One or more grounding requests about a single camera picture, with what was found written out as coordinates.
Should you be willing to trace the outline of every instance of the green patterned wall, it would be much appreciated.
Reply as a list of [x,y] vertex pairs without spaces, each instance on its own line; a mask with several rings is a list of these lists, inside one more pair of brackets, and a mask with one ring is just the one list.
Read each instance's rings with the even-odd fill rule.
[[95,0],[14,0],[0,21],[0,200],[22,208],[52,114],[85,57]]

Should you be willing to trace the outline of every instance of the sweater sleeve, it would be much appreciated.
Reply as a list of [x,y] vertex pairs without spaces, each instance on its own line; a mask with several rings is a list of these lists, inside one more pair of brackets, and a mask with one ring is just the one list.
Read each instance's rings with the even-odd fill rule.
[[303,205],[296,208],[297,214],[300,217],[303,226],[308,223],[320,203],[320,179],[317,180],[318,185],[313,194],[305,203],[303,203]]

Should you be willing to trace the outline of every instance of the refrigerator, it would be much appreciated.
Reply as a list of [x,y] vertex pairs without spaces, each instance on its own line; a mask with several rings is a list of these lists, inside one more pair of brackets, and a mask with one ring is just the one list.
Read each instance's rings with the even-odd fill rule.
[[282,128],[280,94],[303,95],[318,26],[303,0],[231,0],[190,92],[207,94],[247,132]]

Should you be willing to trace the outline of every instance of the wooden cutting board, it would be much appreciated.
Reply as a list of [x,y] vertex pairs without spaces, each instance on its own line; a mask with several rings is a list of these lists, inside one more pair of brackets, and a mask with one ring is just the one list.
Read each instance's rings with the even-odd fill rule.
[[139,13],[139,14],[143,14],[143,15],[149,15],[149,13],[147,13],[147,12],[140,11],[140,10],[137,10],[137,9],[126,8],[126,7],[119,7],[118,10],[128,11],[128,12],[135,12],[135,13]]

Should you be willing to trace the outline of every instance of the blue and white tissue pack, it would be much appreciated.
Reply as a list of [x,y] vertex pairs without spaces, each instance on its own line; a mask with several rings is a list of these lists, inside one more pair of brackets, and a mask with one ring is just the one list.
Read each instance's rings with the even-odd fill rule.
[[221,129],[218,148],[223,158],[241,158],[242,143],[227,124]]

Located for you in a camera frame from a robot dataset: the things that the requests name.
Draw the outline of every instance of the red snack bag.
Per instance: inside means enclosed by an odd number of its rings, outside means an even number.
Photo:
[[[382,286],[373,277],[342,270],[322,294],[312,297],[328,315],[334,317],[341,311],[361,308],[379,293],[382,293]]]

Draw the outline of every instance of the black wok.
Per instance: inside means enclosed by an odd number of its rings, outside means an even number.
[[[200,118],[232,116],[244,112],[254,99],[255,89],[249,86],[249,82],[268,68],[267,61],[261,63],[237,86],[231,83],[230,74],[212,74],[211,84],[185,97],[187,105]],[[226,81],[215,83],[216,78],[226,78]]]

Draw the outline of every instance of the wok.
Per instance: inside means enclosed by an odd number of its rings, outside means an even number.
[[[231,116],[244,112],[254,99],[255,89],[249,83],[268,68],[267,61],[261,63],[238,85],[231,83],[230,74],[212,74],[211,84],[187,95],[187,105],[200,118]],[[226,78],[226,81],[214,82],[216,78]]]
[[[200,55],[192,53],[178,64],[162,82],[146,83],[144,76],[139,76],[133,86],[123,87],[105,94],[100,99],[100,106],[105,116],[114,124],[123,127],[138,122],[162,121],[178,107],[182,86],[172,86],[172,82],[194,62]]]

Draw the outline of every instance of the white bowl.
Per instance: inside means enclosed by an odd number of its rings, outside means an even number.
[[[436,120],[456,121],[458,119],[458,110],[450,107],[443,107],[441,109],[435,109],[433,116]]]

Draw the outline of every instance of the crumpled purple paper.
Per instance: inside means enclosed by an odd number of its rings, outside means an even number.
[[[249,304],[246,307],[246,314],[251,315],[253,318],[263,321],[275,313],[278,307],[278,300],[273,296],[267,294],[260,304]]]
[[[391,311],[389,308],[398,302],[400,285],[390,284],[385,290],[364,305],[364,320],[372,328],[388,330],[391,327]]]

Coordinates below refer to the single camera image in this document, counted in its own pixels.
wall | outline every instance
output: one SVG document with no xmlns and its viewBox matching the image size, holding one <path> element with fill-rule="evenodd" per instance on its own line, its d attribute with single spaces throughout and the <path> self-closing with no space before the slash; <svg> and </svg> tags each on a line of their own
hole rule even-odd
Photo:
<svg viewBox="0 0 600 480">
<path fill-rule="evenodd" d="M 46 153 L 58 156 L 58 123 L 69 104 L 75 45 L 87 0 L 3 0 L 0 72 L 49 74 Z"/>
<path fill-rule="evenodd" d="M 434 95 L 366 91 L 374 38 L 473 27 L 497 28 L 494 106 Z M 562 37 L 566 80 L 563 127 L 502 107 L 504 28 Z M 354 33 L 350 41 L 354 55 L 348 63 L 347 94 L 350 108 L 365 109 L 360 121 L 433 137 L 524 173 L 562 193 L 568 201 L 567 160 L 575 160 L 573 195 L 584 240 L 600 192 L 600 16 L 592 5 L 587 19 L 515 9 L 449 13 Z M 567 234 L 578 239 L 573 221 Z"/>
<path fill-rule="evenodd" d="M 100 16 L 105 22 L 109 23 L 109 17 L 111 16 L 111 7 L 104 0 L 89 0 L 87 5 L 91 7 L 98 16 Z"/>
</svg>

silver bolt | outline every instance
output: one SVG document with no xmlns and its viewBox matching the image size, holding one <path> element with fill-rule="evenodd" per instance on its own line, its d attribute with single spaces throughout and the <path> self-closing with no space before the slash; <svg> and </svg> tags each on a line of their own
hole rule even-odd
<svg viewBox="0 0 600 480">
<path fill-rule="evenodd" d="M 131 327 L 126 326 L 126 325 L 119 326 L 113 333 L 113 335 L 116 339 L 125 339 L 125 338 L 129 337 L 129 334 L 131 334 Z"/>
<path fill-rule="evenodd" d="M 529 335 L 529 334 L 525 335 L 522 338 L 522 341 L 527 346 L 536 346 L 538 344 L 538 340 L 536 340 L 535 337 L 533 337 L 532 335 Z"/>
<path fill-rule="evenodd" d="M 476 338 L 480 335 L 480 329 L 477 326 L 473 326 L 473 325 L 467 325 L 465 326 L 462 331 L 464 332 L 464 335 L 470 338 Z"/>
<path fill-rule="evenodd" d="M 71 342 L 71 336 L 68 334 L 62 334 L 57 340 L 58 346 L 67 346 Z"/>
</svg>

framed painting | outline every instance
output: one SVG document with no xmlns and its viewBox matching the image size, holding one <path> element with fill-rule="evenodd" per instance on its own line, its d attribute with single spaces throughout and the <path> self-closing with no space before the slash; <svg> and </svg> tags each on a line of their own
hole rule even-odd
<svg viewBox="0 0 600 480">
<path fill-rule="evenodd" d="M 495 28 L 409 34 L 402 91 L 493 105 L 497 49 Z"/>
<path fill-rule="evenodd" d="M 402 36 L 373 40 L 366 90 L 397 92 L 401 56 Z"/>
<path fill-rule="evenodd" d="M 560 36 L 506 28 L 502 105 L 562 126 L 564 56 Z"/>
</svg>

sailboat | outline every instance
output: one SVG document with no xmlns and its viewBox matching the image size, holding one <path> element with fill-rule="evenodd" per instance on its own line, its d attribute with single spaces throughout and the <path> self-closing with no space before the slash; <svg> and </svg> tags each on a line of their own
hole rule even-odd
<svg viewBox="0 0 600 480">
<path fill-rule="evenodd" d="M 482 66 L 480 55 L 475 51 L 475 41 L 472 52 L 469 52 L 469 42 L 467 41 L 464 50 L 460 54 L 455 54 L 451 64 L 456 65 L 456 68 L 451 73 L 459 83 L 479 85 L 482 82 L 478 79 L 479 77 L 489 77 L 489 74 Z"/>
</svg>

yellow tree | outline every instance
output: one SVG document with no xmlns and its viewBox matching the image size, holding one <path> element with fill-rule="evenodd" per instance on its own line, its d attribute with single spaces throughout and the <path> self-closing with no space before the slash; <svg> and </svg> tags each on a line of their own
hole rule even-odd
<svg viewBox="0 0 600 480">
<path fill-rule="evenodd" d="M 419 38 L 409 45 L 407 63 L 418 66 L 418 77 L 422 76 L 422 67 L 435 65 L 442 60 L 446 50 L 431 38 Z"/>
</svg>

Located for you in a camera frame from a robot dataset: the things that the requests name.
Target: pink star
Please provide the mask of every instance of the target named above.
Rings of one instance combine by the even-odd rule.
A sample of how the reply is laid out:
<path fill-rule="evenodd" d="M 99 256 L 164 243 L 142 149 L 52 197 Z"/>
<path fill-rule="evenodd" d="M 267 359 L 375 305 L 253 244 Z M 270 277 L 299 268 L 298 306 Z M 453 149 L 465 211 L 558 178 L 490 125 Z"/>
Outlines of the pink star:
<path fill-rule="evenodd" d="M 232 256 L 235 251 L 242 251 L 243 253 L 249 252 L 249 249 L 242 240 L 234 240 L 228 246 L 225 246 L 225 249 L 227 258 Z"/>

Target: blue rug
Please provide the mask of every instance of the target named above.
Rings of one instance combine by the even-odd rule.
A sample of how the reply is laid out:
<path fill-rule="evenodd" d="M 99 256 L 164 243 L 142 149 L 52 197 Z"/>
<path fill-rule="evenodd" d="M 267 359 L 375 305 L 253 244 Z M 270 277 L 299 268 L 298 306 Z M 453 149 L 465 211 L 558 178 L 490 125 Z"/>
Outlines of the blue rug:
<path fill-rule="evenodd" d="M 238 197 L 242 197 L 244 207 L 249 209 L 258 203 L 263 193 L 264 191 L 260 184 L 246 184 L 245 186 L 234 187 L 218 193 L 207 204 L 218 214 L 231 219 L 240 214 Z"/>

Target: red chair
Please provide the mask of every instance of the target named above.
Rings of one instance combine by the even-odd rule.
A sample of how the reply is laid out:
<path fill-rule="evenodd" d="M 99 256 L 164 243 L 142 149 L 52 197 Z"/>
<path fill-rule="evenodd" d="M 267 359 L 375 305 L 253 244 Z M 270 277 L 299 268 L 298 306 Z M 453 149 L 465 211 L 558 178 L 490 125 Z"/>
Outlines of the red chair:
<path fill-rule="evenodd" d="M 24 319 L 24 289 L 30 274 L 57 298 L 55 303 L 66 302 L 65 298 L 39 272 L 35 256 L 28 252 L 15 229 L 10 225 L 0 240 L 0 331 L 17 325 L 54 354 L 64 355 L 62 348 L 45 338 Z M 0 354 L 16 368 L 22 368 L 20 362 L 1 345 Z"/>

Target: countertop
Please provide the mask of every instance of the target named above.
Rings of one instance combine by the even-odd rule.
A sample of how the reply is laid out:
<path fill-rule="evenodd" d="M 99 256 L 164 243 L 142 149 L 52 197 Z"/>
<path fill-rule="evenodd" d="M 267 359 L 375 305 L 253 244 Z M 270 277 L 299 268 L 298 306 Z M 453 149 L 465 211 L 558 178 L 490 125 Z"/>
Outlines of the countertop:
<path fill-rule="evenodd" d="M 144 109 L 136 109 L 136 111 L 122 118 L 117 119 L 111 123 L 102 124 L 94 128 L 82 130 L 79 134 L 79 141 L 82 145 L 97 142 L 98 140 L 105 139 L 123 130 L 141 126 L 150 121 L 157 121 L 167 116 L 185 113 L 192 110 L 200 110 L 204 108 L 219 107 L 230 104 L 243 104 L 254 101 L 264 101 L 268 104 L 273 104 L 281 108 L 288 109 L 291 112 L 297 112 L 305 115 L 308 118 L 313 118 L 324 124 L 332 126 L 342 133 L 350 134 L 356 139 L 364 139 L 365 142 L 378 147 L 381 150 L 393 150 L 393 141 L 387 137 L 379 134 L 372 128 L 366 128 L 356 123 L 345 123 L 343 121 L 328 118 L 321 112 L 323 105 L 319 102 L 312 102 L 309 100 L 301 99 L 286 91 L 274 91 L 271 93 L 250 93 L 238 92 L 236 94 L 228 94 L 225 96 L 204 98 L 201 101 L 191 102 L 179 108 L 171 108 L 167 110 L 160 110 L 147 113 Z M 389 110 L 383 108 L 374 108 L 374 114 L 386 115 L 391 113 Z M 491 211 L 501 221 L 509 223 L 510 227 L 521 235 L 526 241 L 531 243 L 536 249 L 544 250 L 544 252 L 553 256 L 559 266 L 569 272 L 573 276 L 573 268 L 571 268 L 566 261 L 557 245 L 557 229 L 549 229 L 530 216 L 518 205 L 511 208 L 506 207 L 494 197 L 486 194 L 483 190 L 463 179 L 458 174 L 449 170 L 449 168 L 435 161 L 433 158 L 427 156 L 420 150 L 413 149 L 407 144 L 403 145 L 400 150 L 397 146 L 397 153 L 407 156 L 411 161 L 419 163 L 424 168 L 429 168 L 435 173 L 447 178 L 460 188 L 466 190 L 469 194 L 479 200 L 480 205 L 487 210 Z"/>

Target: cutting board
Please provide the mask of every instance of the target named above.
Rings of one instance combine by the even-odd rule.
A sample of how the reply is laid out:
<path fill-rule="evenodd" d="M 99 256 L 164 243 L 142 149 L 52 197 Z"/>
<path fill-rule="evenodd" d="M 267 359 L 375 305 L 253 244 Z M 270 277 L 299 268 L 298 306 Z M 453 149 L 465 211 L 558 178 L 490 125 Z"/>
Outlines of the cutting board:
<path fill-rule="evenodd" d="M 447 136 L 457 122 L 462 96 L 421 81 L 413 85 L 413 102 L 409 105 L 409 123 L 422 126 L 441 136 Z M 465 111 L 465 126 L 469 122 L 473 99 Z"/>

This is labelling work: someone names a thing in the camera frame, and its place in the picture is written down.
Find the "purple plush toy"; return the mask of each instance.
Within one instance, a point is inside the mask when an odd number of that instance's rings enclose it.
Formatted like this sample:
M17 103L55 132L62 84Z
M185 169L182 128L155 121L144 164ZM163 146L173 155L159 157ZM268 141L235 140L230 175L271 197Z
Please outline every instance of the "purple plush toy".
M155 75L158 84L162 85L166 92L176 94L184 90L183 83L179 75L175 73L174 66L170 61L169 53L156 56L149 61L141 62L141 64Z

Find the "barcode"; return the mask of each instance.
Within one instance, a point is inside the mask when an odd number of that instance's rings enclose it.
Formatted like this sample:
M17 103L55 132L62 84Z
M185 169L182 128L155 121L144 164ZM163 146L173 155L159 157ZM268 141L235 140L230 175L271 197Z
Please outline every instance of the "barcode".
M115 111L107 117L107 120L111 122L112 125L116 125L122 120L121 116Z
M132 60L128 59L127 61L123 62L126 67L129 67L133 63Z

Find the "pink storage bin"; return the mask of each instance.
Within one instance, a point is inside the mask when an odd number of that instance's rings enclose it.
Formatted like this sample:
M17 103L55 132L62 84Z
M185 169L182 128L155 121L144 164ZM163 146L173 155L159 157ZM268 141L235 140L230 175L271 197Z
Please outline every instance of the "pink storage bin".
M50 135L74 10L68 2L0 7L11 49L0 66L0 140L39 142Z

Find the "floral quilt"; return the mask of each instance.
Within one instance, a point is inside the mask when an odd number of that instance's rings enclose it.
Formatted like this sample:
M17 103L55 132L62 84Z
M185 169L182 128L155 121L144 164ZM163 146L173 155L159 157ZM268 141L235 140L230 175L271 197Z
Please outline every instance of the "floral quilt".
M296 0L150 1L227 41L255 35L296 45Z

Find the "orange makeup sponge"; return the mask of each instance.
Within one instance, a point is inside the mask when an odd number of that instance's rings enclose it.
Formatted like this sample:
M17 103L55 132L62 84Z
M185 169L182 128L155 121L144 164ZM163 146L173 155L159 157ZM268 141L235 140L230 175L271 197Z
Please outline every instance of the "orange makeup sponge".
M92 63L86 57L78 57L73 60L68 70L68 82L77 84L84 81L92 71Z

◆ ◆ ◆ ◆ ◆

Directions:
Where does the string "appreciated" occur in the material? Copy every line where it does.

Answer to this problem:
Should you be willing to trace the outline of every instance of the green patterned wall, it would be much appreciated.
Should you be willing to trace the outline of every instance of the sweater sleeve, it would be much appreciated.
Should you be willing to trace the outline of every instance of the refrigerator, it would be much appreciated.
Should you be willing to trace the outline of every instance of the wooden cutting board, it would be much appreciated.
Should you be willing to trace the outline of every instance of the blue and white tissue pack, it would be much appreciated.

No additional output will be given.